The origins of “Baskets” (FX, 10 p.m.), Zach Galifianakis’ deepy funny new deadpan comedy began as an offshoot of his internet talk show — one so notorious it even snared President Obama as a guest.
“God, I forgot I interviewed him,” Galifianakis said at the TV Critics Association summer press tour, on a panel that included his collaborators, Louis C.K. and director Jonathan Krisel.
“When Louis and I first started talking about” doing a show, Galifianakis said, “it’s that it was going to be behind the scenes of ‘Between Two Ferns.’ That’s what we first talked about. And Krisel, I feel like, was trying to talk me out of that a bit.”
Eventually, Galifianakis says, “we could never make sense of it. But the character of ‘Between Two Ferns’ was a guy who was kind of rude and bitter, which is funny to me. I think rude and bitterness is funny because it’s not self aware and I laugh at people like that in real life.”
His character, Chip Baskets, is rude and bitter because he went to Paris to learn clowning only to return home to Bakersfield, Calif., to become a rodeo clown.
“So rodeo clown just seemed to make sense to also be bitter,” Galifianakis said when I asked about exploring aspects of a clown (a Juggalo appears too). “And also the fact that he trained in clown theory in Paris. I just like self conflict like that, and I think that it was as simple as that. Rodeo clown popped in my head, and the three of us started talking about what that meant.”
“Yeah,” said Louis C.K. “Once somebody said ‘Parisian-trained rodeo clown,’ it was like: all right, we got it.”
C.K. of course was pummeled with questions whether his own acclaimed FX comedy, “Louie,” currently on extended hiatus, will ever return. (“I just don’t know”).
But he said of “Baskets,” “I think it’s very different and it operates on a different frequency. And I think Zach’s show succeeds in a lot of ways that mine doesn’t.”
For example, he said, “On my show, all I do is just look unhappy and just droll jazz plays while great things happen.”
As for Galifianakis, he says, “he just falls down and it’s stupid. It’s ridiculous, and he’s the most Jerry Lewis-like funny guy. Nobody makes me laugh like him.”

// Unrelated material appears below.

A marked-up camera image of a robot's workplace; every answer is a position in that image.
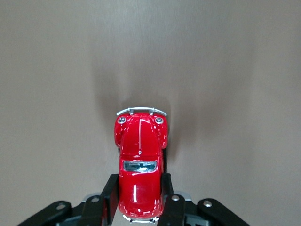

Doing so, “he’s much more generous as a performer than I am. I’m not willing to do any of things that Zach does. So I think in a lot of ways that I’d prefer Zach’s show as far as just the comedy of it.”
C.K. also credits Krisel, “and the DNA of ‘Portlandia,’ which is such a great show. To me it’s passed ‘Louis’ in terms being very innovative and playing with storylines so beautifully. So I think that these two guys came together to turn to just make something completely else.”
For Krisel, who has worked on such innovative comedies as “Tim and Eric Awesome Show, Great Job!,” “Kroll Show” and “Man Seeking Woman,” “Baskets” is “a dream project, because these are all the best people there are. And when you get to work with the best people, you find that there’s a simplicity to it. They’re really open to, like, the casting Louie Anderson.”
Anderson, surprisingly, plays Chip Baskets’ mother in the series. Another revelation is the super deadpan humor of Galifianakis’ friend Martha Kelly.
But when it comes to things like casting, Krisel says, “ There’s no e mail chains. There’s no, like, ‘Hey, what do you think of about this?’ Or, “Let’s run this by that person…; It’s just like: good ideas — boom, they happen instantly. And my goal was just to work really hard and just go so far.”
But his direction is less conventional comedy than quirky films he studied in school, “where it’s just like you want to make ’70s movies, Robert Altman movies. This to me was like: let’s make a really intense movie about real characters that we love and the jokes cannot feel like they were written jokes. They have to be authentic, and that’s why you have to cast people like Louie and Martha and Zach who can make really funny things not seem, ugh, cringey and hammy.”